Song by Noah Kahan

from the album The Great Divide
- Released: April 24, 2026
- Genre: Folk pop; heartland rock; indie rock;
- Length: 4:32
- Label: Mercury
- Songwriters: Noah Kahan; Carrie K; Noah Levine; Gabe Simon;
- Producers: Kahan; Simon;

= American Cars (song) =

2026 song by Noah Kahan

"American Cars" is a song by American singer-songwriter Noah Kahan from his fourth studio album The Great Divide (2026). He wrote the song with Carrie K, Noah Levine and Gabe Simon and produced it with Simon.

==Background==
In an interview with Rolling Stone, Noah Kahan stated that he wrote the song from the perspective of his sister, Sasha.

==Composition==
The song has been described as folk pop, heartland rock and indie rock. Over electric guitars and drums, with the addition of banjo during the chorus, Noah Kahan sings about receiving help from one's loved ones in dealing with emotional struggles and feeling grateful for their support. He first admits to "gaslighting" his friends into thinking he was too busy to hang out, hinting that he assumes his hometown believes that fame has changed him. Kahan depicts himself receiving a warm welcome from his family and friends, as they thank him for finally returning home and admire his new American car and Ray-Ban sunglasses.

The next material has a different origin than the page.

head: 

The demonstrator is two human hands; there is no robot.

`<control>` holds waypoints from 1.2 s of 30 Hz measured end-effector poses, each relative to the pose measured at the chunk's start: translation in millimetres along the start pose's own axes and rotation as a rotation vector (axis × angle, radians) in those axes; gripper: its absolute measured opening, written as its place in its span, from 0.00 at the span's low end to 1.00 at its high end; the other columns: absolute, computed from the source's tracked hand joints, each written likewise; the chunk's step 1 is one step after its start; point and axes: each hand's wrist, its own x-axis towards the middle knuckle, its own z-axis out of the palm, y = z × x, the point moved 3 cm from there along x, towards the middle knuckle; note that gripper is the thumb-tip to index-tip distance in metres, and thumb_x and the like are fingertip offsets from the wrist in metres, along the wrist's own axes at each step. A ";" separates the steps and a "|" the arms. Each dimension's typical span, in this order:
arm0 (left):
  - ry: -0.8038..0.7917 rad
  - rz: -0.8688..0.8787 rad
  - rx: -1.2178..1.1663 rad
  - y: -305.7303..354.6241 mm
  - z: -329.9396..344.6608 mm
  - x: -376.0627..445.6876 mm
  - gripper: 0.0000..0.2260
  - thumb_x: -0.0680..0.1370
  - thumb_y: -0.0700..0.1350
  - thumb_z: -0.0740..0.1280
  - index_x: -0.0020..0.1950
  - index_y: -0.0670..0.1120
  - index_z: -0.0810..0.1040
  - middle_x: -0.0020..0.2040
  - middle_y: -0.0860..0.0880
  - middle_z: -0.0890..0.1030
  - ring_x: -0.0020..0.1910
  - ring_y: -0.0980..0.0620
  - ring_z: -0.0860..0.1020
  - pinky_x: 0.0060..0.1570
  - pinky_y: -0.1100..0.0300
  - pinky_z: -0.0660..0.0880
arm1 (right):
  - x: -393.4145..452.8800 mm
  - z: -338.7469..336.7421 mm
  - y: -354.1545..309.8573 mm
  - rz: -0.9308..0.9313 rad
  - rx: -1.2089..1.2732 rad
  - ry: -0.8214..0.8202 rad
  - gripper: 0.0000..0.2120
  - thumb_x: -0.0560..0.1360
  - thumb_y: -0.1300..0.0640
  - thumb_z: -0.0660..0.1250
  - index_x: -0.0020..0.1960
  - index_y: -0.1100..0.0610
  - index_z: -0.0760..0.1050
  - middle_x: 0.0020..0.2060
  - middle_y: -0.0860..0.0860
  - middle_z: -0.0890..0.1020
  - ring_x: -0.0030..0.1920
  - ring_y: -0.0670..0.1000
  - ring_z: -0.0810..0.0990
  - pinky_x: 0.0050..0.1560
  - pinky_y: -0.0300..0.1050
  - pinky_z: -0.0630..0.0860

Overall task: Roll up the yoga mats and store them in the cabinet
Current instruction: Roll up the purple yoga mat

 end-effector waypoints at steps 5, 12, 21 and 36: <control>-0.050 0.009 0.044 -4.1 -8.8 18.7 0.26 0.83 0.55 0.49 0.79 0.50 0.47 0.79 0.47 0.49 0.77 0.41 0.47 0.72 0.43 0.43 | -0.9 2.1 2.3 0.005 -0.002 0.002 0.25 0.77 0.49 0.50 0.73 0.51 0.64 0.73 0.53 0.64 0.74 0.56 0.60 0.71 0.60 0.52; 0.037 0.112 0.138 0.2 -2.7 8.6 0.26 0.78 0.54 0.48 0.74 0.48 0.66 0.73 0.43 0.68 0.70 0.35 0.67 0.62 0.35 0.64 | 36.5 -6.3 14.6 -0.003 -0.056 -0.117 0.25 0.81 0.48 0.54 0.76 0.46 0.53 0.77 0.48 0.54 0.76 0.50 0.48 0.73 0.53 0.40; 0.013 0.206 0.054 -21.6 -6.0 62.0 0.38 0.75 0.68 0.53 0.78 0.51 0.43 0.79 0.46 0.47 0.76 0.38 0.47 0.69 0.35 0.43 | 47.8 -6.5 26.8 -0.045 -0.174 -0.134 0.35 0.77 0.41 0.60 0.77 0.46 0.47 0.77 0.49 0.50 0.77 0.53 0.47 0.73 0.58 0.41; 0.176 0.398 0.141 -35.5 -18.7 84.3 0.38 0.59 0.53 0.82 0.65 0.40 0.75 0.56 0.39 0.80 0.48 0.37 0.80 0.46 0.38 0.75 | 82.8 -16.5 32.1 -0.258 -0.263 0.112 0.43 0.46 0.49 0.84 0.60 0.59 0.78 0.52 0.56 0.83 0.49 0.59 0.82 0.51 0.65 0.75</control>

In the second verse, he describes a person who has "really lost it" and been "sitting on the porch" and "ranting like a prophet", perhaps referring to his father or one of his brothers.

==Critical reception==
The song received generally positive reviews. Lyndsey Havens of Billboard ranked it as the sixth best song from The Great Divide, calling it a "lyrically layered, profound track". Nicole Fell of The Hollywood Reporter considered it a standout on the album and stated that it "should be a definitive contender for a down-the-line radio single". Reviewing the album for Atwood Magazine, Mitch Mosk described the song as "one of the clearest examples of how this record expands Kahan's sound without losing its core – scaling up sonically while staying rooted in the same emotional immediacy that made his earlier work resonate so deeply." Lindsay Zoladz of The New York Times regarded it as one of the album's strongest moments. Ed Power of The Irish Times criticized the song, commenting that it "sounds a bit like a fake Bruce Springsteen song from a film that doesn't have the rights to his music."

==Usage==
The song was featured in a July 2026 social media post by the White House of president Donald Trump touring a General Motors plant in Michigan. Kahan denounced the post, stating that he "would never approve of my music being used in support of you or this administration." Co-writer Noah Lavine stated: "You fat fuck this song isn't for you."

==Charts==

Chart performance for "American Cars"
| Chart (2026) | Peak position |
|---|---|
| Australia (ARIA) | 31 |
| Canada Hot 100 (Billboard) | 13 |
| Global 200 (Billboard) | 34 |
| New Zealand (Recorded Music NZ) | 25 |
| UK Audio Streaming (Official Charts) | 41 |
| US Billboard Hot 100 | 16 |
| US Hot Rock & Alternative Songs (Billboard) | 4 |

==Certifications==

Certifications for "American Cars"
| Region | Certification | Certified units/sales |
| Canada (Music Canada) | Gold | 40,000^{‡} |
^{‡} Sales+streaming figures based on certification alone.